Transcribe the entire listing faithfully; every line must match the original.

> [THE DATA]:
Content starts
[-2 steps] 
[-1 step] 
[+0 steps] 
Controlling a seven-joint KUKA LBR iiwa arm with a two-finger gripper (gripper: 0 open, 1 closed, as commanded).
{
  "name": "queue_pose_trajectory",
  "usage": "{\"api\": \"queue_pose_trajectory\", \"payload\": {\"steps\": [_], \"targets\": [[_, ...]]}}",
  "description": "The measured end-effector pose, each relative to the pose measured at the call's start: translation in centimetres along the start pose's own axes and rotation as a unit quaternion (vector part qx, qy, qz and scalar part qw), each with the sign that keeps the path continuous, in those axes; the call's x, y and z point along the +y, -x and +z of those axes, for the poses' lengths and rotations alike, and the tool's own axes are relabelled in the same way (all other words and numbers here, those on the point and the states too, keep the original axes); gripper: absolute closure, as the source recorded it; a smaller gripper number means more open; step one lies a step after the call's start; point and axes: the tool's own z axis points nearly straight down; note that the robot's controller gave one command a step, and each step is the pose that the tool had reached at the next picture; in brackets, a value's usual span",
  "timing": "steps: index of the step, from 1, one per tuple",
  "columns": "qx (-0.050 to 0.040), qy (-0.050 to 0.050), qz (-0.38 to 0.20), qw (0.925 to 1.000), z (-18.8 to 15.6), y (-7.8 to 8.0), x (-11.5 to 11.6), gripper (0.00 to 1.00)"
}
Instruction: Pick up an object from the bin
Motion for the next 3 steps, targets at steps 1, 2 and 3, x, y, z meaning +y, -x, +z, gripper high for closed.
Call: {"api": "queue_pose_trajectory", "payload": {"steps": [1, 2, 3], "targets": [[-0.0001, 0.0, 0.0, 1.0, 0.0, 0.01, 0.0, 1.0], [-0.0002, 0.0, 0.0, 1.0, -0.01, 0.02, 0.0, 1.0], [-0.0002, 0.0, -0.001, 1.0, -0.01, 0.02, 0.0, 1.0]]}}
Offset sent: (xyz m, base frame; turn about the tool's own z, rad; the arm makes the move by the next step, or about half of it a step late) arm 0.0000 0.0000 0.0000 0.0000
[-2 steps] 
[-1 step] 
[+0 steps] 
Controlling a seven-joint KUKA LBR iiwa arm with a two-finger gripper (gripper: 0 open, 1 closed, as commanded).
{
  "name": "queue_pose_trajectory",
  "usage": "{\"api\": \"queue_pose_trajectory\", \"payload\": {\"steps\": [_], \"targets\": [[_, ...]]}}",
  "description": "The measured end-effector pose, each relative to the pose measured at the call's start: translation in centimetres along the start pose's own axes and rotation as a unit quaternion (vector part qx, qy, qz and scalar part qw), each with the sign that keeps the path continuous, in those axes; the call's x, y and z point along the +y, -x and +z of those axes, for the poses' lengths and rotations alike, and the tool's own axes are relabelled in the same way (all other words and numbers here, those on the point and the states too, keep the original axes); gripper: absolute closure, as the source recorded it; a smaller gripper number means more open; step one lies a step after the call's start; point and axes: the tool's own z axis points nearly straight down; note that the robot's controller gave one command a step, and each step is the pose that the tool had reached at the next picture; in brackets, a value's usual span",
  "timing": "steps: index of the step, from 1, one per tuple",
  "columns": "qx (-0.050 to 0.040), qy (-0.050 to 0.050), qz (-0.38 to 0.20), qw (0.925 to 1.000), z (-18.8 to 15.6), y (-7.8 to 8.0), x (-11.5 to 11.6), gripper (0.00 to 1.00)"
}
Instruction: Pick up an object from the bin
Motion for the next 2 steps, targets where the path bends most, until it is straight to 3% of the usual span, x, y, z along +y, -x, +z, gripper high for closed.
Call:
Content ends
> [RESULT BELOW]:
[-2 steps] 
[-1 step] 
[+0 steps] 
Controlling a seven-joint KUKA LBR iiwa arm with a two-finger gripper (gripper: 0 open, 1 closed, as commanded).
{
  "name": "queue_pose_trajectory",
  "usage": "{\"api\": \"queue_pose_trajectory\", \"payload\": {\"steps\": [_], \"targets\": [[_, ...]]}}",
  "description": "The measured end-effector pose, each relative to the pose measured at the call's start: translation in centimetres along the start pose's own axes and rotation as a unit quaternion (vector part qx, qy, qz and scalar part qw), each with the sign that keeps the path continuous, in those axes; the call's x, y and z point along the +y, -x and +z of those axes, for the poses' lengths and rotations alike, and the tool's own axes are relabelled in the same way (all other words and numbers here, those on the point and the states too, keep the original axes); gripper: absolute closure, as the source recorded it; a smaller gripper number means more open; step one lies a step after the call's start; point and axes: the tool's own z axis points nearly straight down; note that the robot's controller gave one command a step, and each step is the pose that the tool had reached at the next picture; in brackets, a value's usual span",
  "timing": "steps: index of the step, from 1, one per tuple",
  "columns": "qx (-0.050 to 0.040), qy (-0.050 to 0.050), qz (-0.38 to 0.20), qw (0.925 to 1.000), z (-18.8 to 15.6), y (-7.8 to 8.0), x (-11.5 to 11.6), gripper (0.00 to 1.00)"
}
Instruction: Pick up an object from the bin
Motion for the next 3 steps, targets at steps 1, 2 and 3, x, y, z meaning +y, -x, +z, gripper high for closed.
Call: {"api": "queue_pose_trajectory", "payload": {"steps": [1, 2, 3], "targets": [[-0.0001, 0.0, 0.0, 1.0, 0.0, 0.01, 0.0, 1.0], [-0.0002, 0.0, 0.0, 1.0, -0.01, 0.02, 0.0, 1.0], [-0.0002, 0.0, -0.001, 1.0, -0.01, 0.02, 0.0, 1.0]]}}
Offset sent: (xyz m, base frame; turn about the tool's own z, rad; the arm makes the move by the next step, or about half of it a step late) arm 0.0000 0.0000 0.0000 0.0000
[-2 steps] 
[-1 step] 
[+0 steps] 
Controlling a seven-joint KUKA LBR iiwa arm with a two-finger gripper (gripper: 0 open, 1 closed, as commanded).
{
  "name": "queue_pose_trajectory",
  "usage": "{\"api\": \"queue_pose_trajectory\", \"payload\": {\"steps\": [_], \"targets\": [[_, ...]]}}",
  "description": "The measured end-effector pose, each relative to the pose measured at the call's start: translation in centimetres along the start pose's own axes and rotation as a unit quaternion (vector part qx, qy, qz and scalar part qw), each with the sign that keeps the path continuous, in those axes; the call's x, y and z point along the +y, -x and +z of those axes, for the poses' lengths and rotations alike, and the tool's own axes are relabelled in the same way (all other words and numbers here, those on the point and the states too, keep the original axes); gripper: absolute closure, as the source recorded it; a smaller gripper number means more open; step one lies a step after the call's start; point and axes: the tool's own z axis points nearly straight down; note that the robot's controller gave one command a step, and each step is the pose that the tool had reached at the next picture; in brackets, a value's usual span",
  "timing": "steps: index of the step, from 1, one per tuple",
  "columns": "qx (-0.050 to 0.040), qy (-0.050 to 0.050), qz (-0.38 to 0.20), qw (0.925 to 1.000), z (-18.8 to 15.6), y (-7.8 to 8.0), x (-11.5 to 11.6), gripper (0.00 to 1.00)"
}
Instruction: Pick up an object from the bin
Motion for the next 2 steps, targets where the path bends most, until it is straight to 3% of the usual span, x, y, z along +y, -x, +z, gripper high for closed.
Call:

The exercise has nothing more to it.